WORK TASK:
Show each line of the data below that has the string "what" in it.

----- SUPPLIED DATA

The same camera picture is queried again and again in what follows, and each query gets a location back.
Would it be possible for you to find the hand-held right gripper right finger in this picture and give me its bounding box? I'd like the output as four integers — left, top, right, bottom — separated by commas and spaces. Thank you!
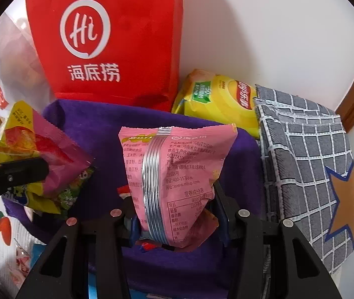
213, 182, 343, 299

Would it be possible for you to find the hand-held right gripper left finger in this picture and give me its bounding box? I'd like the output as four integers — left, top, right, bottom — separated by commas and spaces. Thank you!
15, 207, 141, 299

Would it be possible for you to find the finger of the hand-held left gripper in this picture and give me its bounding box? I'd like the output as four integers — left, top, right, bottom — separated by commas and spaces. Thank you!
0, 157, 50, 204

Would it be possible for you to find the yellow and pink snack bag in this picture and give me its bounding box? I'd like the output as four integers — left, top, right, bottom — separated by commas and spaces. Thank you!
0, 100, 96, 215

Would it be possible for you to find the pink snack packet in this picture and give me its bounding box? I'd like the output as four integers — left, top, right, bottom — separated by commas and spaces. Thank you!
118, 123, 238, 253

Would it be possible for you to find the purple cloth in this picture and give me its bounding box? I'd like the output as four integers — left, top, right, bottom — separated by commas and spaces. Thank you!
4, 99, 266, 299

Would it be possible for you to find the white plastic bag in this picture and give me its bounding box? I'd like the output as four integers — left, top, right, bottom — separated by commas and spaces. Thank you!
0, 11, 56, 119

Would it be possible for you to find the grey checked cloth with star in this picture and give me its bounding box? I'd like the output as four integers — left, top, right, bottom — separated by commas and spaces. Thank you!
253, 84, 354, 275

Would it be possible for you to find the yellow chips bag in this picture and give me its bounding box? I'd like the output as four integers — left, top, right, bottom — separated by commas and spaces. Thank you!
171, 70, 260, 139

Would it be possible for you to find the red paper bag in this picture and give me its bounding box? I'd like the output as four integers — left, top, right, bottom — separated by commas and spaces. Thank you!
25, 0, 187, 113

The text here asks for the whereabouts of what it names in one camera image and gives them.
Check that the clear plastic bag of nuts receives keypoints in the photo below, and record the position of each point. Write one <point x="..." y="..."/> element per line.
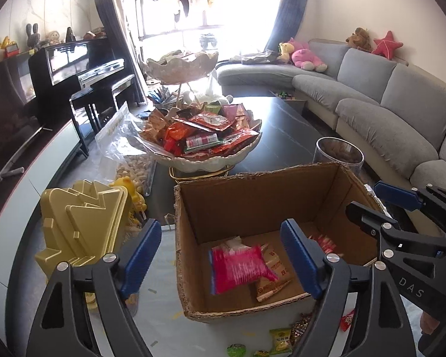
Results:
<point x="133" y="171"/>

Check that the green wrapped candy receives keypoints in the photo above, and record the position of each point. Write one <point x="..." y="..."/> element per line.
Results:
<point x="236" y="349"/>

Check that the clear plastic tub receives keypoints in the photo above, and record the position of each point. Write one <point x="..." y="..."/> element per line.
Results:
<point x="338" y="156"/>

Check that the clear candy container gold lid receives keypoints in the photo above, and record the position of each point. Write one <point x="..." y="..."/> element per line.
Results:
<point x="81" y="223"/>

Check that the small red snack packet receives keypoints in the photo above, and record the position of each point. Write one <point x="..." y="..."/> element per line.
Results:
<point x="347" y="320"/>

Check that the yellow plush toy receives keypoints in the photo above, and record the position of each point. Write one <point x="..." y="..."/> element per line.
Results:
<point x="285" y="50"/>

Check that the metronome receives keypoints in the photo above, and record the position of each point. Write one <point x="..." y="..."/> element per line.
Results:
<point x="71" y="35"/>

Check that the white television cabinet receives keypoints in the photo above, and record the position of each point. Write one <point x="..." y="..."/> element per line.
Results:
<point x="48" y="163"/>

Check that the white tiered snack stand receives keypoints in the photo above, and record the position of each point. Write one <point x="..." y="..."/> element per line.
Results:
<point x="193" y="163"/>

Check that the black piano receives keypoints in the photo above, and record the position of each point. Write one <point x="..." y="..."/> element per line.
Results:
<point x="59" y="63"/>

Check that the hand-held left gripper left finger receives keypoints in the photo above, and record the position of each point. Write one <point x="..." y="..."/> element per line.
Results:
<point x="141" y="256"/>

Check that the pink snack packet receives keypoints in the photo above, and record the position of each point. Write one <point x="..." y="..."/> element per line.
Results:
<point x="238" y="267"/>

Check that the gold wrapped candies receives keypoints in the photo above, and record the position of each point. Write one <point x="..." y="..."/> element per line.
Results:
<point x="301" y="327"/>

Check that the yellow duck toy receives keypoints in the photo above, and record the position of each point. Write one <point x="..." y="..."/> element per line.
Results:
<point x="128" y="189"/>

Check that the grey rabbit plush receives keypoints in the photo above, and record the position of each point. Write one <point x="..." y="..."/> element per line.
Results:
<point x="32" y="37"/>

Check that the tan snack packet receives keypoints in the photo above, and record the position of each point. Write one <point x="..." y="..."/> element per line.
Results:
<point x="273" y="286"/>

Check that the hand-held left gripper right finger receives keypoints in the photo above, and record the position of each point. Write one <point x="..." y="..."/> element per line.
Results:
<point x="301" y="260"/>

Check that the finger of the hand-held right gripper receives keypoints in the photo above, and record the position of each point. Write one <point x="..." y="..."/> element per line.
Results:
<point x="397" y="195"/>
<point x="368" y="217"/>

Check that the yellow green snack packet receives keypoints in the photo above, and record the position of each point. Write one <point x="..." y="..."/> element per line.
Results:
<point x="281" y="340"/>

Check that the dark curtain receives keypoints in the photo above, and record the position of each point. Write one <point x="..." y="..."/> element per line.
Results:
<point x="111" y="26"/>

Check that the person's right hand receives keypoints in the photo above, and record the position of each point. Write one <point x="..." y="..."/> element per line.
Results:
<point x="428" y="323"/>

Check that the blue curtain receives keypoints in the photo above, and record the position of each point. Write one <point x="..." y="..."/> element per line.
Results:
<point x="286" y="7"/>

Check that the brown cardboard box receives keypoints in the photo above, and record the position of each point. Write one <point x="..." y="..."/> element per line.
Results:
<point x="252" y="200"/>

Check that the grey sofa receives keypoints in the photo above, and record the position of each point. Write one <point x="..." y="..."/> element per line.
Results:
<point x="394" y="93"/>

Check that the brown plush toy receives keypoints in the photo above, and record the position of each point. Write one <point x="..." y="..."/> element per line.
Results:
<point x="358" y="39"/>

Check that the pink plush toy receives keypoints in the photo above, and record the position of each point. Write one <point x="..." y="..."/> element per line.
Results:
<point x="304" y="55"/>

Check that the small doll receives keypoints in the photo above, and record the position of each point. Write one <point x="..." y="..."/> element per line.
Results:
<point x="54" y="37"/>

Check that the pile of assorted snack packets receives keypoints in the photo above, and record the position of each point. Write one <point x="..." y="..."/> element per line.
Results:
<point x="200" y="130"/>

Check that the red star plush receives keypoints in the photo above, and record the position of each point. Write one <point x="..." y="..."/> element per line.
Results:
<point x="386" y="44"/>

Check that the television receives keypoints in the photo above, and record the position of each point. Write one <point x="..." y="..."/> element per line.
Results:
<point x="7" y="119"/>

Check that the red striped snack packet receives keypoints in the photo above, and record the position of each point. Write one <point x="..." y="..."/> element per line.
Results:
<point x="325" y="243"/>

----------

TASK SOLUTION:
The same camera picture is queried again and again in what follows, and each query gets a location back.
The text here asks for the whereabouts of what it names in one camera image and gives them.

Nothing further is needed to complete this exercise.